# [YOUR INSTRUCTIONS]
Every line of the material is to be set down again without any change.

/---

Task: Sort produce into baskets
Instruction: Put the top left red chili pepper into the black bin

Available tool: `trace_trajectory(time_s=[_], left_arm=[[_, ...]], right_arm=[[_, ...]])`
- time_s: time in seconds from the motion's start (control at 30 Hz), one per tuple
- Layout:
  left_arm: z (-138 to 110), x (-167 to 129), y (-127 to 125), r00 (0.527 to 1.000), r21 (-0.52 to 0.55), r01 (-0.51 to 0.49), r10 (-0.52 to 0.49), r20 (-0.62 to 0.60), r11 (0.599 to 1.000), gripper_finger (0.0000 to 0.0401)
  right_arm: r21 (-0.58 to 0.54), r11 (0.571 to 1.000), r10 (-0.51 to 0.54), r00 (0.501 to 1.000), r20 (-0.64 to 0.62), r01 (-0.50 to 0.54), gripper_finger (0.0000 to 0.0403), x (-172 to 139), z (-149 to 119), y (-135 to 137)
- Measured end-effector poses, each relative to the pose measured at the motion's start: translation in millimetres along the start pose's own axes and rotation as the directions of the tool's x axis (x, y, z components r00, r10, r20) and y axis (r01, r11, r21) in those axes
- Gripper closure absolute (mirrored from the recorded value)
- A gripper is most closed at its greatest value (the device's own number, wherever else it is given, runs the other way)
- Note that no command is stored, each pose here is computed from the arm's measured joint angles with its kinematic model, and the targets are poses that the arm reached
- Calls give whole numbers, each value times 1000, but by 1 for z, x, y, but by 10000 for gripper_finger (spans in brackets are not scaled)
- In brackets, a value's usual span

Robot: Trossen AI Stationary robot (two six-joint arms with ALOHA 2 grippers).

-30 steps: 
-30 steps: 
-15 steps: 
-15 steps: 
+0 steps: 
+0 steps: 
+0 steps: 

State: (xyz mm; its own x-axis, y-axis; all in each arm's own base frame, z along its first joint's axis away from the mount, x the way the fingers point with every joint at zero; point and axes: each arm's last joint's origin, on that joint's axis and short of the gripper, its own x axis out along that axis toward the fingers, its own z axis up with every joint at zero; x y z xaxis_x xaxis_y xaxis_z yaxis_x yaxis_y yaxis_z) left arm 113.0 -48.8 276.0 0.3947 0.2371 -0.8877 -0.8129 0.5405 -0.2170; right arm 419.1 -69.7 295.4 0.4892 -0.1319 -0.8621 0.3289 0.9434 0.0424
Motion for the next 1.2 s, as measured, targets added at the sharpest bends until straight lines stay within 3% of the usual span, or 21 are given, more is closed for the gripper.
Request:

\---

# [WRITTEN ANSWER]
Task: Sort produce into baskets
Instruction: Put the top left red chili pepper into the black bin

Available tool: `trace_trajectory(time_s=[_], left_arm=[[_, ...]], right_arm=[[_, ...]])`
- time_s: time in seconds from the motion's start (control at 30 Hz), one per tuple
- Layout:
  left_arm: z (-138 to 110), x (-167 to 129), y (-127 to 125), r00 (0.527 to 1.000), r21 (-0.52 to 0.55), r01 (-0.51 to 0.49), r10 (-0.52 to 0.49), r20 (-0.62 to 0.60), r11 (0.599 to 1.000), gripper_finger (0.0000 to 0.0401)
  right_arm: r21 (-0.58 to 0.54), r11 (0.571 to 1.000), r10 (-0.51 to 0.54), r00 (0.501 to 1.000), r20 (-0.64 to 0.62), r01 (-0.50 to 0.54), gripper_finger (0.0000 to 0.0403), x (-172 to 139), z (-149 to 119), y (-135 to 137)
- Measured end-effector poses, each relative to the pose measured at the motion's start: translation in millimetres along the start pose's own axes and rotation as the directions of the tool's x axis (x, y, z components r00, r10, r20) and y axis (r01, r11, r21) in those axes
- Gripper closure absolute (mirrored from the recorded value)
- A gripper is most closed at its greatest value (the device's own number, wherever else it is given, runs the other way)
- Note that no command is stored, each pose here is computed from the arm's measured joint angles with its kinematic model, and the targets are poses that the arm reached
- Calls give whole numbers, each value times 1000, but by 1 for z, x, y, but by 10000 for gripper_finger (spans in brackets are not scaled)
- In brackets, a value's usual span

Robot: Trossen AI Stationary robot (two six-joint arms with ALOHA 2 grippers).

-30 steps: 
-30 steps: 
-15 steps: 
-15 steps: 
+0 steps: 
+0 steps: 
+0 steps: 

State: (xyz mm; its own x-axis, y-axis; all in each arm's own base frame, z along its first joint's axis away from the mount, x the way the fingers point with every joint at zero; point and axes: each arm's last joint's origin, on that joint's axis and short of the gripper, its own x axis out along that axis toward the fingers, its own z axis up with every joint at zero; x y z xaxis_x xaxis_y xaxis_z yaxis_x yaxis_y yaxis_z) left arm 113.0 -48.8 276.0 0.3947 0.2371 -0.8877 -0.8129 0.5405 -0.2170; right arm 419.1 -69.7 295.4 0.4892 -0.1319 -0.8621 0.3289 0.9434 0.0424
Motion for the next 1.2 s, as measured, targets added at the sharpest bends until straight lines stay within 3% of the usual span, or 21 are given, more is closed for the gripper.
Request:

This brings the exercise to completion.